4. Everywhere the question is now being discussed whether a summit meeting might assure the world of peaceful development. There have been frequent warnings against too much optimism on that score — warnings that may be well justified. It may be useful to recall, however, that there have been some fruitful high-level conferences in the past. The Berlin Foreign Ministers’ Conference of 1954, for instance, while it did not succeed in solving the German question, paved the way for a settlement of Austria's case; and, at the same Conference, agreement was reached on the convocation of the Geneva talks which eventually led to a termination of military conflict in Indo-China. Finally, in 1955, the four-Power Foreign Ministers' Conference held in Vienna restored Austria to sovereignty by giving her the State Treaty.
5. There was a marked thaw of the political climate at that time. Austria joined the United Nations and thus affirmed her intention to take part in the solution of the political problems of our time — whether they be her immediate concern or not.
6. Our time is overshadowed by the threat of the staggering destructive power given into human hands. We therefore consider the agreement reached between the Soviet Union, the United Kingdom and the United States concerning a temporary suspension of nuclear weapons tests a step towards the solution of mankind's most urgent problem. We hope that a world-wide accord on a permanent cessation of such tests will soon be effected — a hope in which we have been greatly encouraged by the auspicious results achieved so far.
7. The Austrian Government welcomes the prospect of the spirit of conciliation asserting itself at last. And it welcomes the decision to make Vienna the headquarters of the control organ concerned with the prohibition of nuclear weapons tests.
8. I should also avail myself of this opportunity to express, in the name of the Austrian Government, my sincere appreciation for this decision to the Governments of the Soviet Union, the United Kingdom, and the United States, and to declare that Austria will make all the necessary provisions for the establishment of an institution of such world-wide importance.
9. There is yet another recent decision which appears to confirm our cautious optimism: it is the appointment of a ten-Power Committee on disarmament which will convene early next year in Geneva. We are happy to see the initiative taken by the United Nations thus come to fruition; and we trust that the final decision will be left to the United Nations as the ultimate competent authority in this field.

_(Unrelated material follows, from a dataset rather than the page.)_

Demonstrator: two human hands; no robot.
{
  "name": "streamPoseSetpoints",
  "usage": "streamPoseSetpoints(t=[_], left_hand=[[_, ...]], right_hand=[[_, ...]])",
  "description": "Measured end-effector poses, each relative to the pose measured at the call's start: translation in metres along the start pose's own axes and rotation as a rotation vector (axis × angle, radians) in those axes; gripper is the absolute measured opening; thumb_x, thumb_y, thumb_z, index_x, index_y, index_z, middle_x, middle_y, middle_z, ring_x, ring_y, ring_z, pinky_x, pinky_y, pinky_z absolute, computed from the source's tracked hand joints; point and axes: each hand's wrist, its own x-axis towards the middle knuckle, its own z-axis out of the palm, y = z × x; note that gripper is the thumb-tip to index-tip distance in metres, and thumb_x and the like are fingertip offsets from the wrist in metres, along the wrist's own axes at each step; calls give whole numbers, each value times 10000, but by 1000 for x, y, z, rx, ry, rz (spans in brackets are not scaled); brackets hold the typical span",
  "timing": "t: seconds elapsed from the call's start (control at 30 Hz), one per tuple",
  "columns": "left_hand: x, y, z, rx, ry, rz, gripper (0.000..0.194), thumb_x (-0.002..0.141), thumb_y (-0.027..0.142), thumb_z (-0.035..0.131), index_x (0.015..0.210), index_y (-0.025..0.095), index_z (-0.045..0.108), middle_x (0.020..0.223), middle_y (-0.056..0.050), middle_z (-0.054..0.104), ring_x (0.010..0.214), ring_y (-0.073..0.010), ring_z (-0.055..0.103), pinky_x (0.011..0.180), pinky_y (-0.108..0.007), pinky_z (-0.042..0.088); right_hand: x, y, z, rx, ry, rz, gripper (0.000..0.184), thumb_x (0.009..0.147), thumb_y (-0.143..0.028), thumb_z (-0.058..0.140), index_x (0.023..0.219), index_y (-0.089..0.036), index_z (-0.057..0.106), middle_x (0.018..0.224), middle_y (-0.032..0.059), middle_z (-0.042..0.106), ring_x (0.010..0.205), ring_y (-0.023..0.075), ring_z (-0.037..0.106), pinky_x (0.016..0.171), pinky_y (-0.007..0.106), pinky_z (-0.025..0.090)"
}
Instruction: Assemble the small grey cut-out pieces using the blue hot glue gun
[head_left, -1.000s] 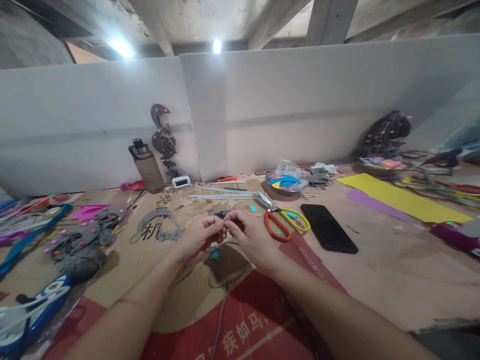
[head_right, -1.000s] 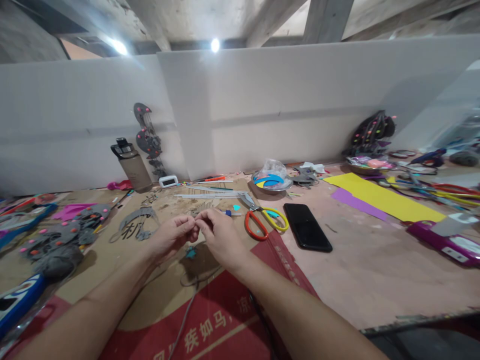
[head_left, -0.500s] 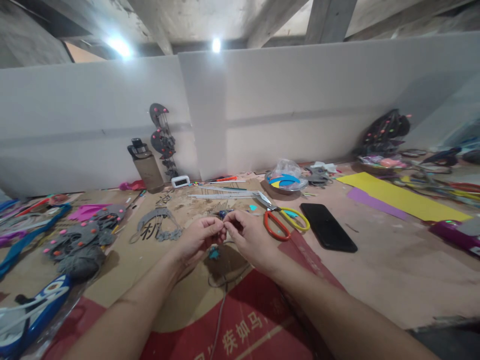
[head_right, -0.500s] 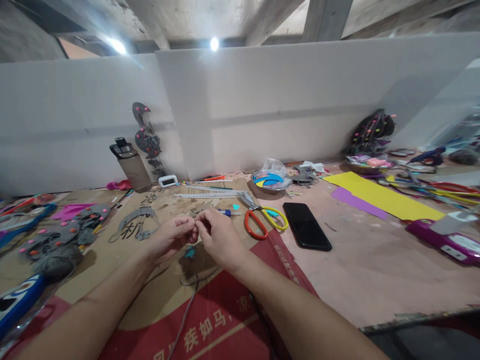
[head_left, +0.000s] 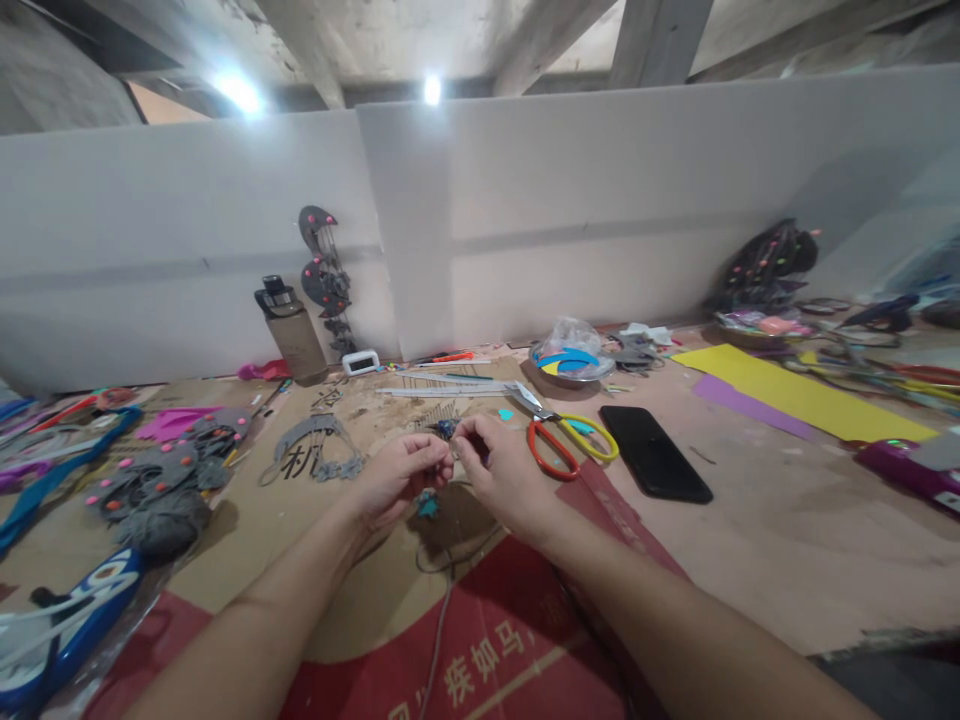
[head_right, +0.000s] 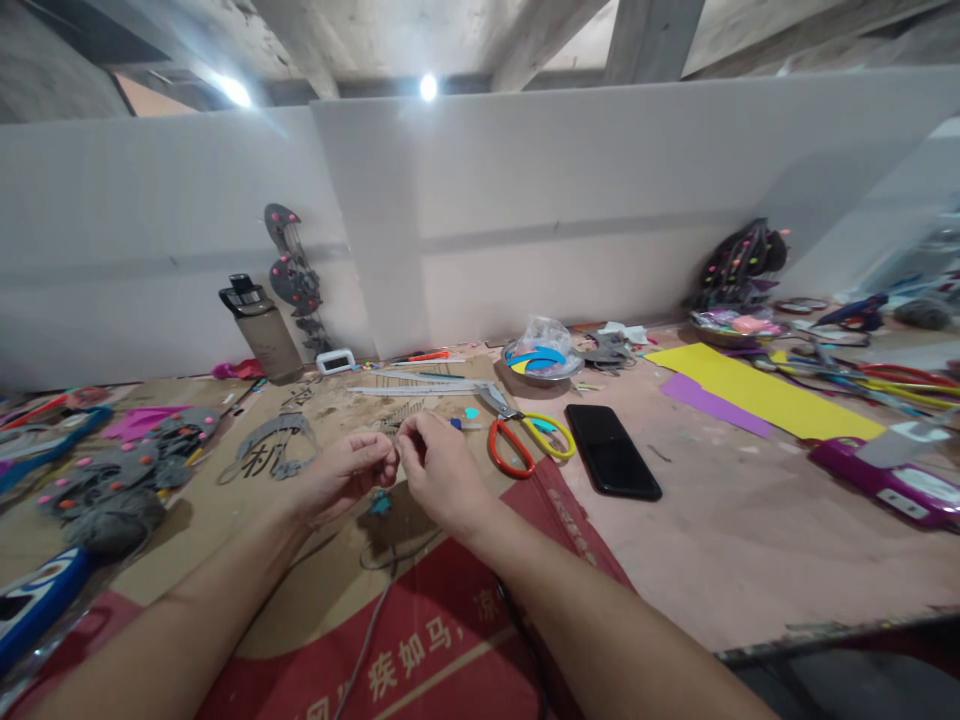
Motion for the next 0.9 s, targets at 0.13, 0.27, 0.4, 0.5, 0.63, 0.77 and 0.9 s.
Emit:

10. Austria, needless to say, has full confidence in the principles of the peaceful settlement of disputes, a principle fully relevant to the question that ranks among the highest of our foreign affairs, namely, the question of the South Tyrol, whose cultural and economic development must be safeguarded and whose ethnic substance must be preserved. Clearly this is a problem which can only be solved in the spirit of the United Nations Charter, whose aim it is, in conformity with the principle of justice and international law, to bring peaceful means to bear on the settlement of international disputes, and to develop friendly relations among nations.
11. I should like briefly to state our case. The Saint- Germain Treaty of 1919 severed the southern part of the Tyrol from Austria and made it part of Italy. The South Tyrol now is a territory of 2,869 square miles with a population of roughly a quarter million Tyrolese. Under the Fascist regime, South Tyrol suffered the consequences of a sustained campaign of de-nationalization — even the children were prevented from receiving instruction in their own language — and finally, in 1939, an agreement between the two dictatorships led to the displacement of ten thousand families. After the end of World War II, all attempts to find an equitable solution of the problem of the South Tyrol ended in failure. I should like to stress in this context that it was not only Austria which considered this state of affairs unjust and, indeed, untenable. For instance, an "Italian Manifesto" appeared in the American Press as early as 1944; it was signed by prominent political leaders, scientists and artists, among them Randolfo Pacciardi, Professor Giuseppe Borghese, Professor Gaetano Salvemini, and Arturo Toscanini. In this manifesto it was even suggested that Italy relinquish her control over the ethnic minorities in the extreme north and north-east of her territory.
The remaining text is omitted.